* Problem description: Please return the whole listing exactly.

* The data:
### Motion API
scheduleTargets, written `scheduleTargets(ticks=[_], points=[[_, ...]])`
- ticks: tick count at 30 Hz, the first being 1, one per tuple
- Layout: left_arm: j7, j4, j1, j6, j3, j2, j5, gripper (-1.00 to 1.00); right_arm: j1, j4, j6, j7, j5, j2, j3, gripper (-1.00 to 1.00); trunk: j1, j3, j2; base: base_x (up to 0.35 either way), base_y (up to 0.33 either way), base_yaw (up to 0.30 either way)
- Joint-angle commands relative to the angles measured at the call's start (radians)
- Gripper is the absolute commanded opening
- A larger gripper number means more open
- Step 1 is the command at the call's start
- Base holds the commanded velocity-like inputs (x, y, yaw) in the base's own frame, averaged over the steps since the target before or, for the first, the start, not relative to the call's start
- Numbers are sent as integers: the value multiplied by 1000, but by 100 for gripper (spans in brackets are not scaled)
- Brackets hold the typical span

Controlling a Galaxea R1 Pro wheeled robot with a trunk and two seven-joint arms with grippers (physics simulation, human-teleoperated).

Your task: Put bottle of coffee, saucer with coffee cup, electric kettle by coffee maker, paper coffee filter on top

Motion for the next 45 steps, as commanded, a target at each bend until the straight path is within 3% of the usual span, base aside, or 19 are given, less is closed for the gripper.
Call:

* Result of this exercise:
### Motion API
scheduleTargets, written `scheduleTargets(ticks=[_], points=[[_, ...]])`
- ticks: tick count at 30 Hz, the first being 1, one per tuple
- Layout: left_arm: j7, j4, j1, j6, j3, j2, j5, gripper (-1.00 to 1.00); right_arm: j1, j4, j6, j7, j5, j2, j3, gripper (-1.00 to 1.00); trunk: j1, j3, j2; base: base_x (up to 0.35 either way), base_y (up to 0.33 either way), base_yaw (up to 0.30 either way)
- Joint-angle commands relative to the angles measured at the call's start (radians)
- Gripper is the absolute commanded opening
- A larger gripper number means more open
- Step 1 is the command at the call's start
- Base holds the commanded velocity-like inputs (x, y, yaw) in the base's own frame, averaged over the steps since the target before or, for the first, the start, not relative to the call's start
- Numbers are sent as integers: the value multiplied by 1000, but by 100 for gripper (spans in brackets are not scaled)
- Brackets hold the typical span

Controlling a Galaxea R1 Pro wheeled robot with a trunk and two seven-joint arms with grippers (physics simulation, human-teleoperated).

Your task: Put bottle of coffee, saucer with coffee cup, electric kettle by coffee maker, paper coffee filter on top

Motion for the next 45 steps, as commanded, a target at each bend until the straight path is within 3% of the usual span, base aside, or 19 are given, less is closed for the gripper.
Call:

No further work remains on this exercise.